__EXERCISE__
A full and exact copy of the listing that follows is needed.

__SOURCE MATERIAL__

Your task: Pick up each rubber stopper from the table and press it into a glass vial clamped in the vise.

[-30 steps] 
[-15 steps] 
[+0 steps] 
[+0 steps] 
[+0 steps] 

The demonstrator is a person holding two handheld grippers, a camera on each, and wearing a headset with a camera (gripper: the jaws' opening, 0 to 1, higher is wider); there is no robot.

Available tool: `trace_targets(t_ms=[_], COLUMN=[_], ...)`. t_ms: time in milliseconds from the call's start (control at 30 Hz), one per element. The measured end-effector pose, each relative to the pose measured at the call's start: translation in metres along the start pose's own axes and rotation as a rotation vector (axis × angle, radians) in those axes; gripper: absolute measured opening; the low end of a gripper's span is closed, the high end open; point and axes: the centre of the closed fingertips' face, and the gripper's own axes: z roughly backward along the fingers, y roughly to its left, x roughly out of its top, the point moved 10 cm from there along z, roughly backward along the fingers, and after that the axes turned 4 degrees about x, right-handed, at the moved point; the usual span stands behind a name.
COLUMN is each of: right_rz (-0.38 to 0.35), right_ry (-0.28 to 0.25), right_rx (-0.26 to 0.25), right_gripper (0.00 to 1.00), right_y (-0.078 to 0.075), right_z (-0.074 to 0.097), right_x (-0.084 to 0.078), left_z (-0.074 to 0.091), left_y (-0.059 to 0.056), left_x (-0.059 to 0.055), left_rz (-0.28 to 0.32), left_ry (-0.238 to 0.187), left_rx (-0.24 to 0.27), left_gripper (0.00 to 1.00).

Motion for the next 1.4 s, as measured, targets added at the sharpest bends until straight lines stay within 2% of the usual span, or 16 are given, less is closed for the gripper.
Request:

__RESPONSE AREA__
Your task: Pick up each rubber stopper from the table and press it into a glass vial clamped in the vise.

[-30 steps] 
[-15 steps] 
[+0 steps] 
[+0 steps] 
[+0 steps] 

The demonstrator is a person holding two handheld grippers, a camera on each, and wearing a headset with a camera (gripper: the jaws' opening, 0 to 1, higher is wider); there is no robot.

Available tool: `trace_targets(t_ms=[_], COLUMN=[_], ...)`. t_ms: time in milliseconds from the call's start (control at 30 Hz), one per element. The measured end-effector pose, each relative to the pose measured at the call's start: translation in metres along the start pose's own axes and rotation as a rotation vector (axis × angle, radians) in those axes; gripper: absolute measured opening; the low end of a gripper's span is closed, the high end open; point and axes: the centre of the closed fingertips' face, and the gripper's own axes: z roughly backward along the fingers, y roughly to its left, x roughly out of its top, the point moved 10 cm from there along z, roughly backward along the fingers, and after that the axes turned 4 degrees about x, right-handed, at the moved point; the usual span stands behind a name.
COLUMN is each of: right_rz (-0.38 to 0.35), right_ry (-0.28 to 0.25), right_rx (-0.26 to 0.25), right_gripper (0.00 to 1.00), right_y (-0.078 to 0.075), right_z (-0.074 to 0.097), right_x (-0.084 to 0.078), left_z (-0.074 to 0.091), left_y (-0.059 to 0.056), left_x (-0.059 to 0.055), left_rz (-0.28 to 0.32), left_ry (-0.238 to 0.187), left_rx (-0.24 to 0.27), left_gripper (0.00 to 1.00).

Motion for the next 1.4 s, as measured, targets added at the sharpest bends until straight lines stay within 2% of the usual span, or 16 are given, less is closed for the gripper.
Request:

Nothing else is required for this exercise.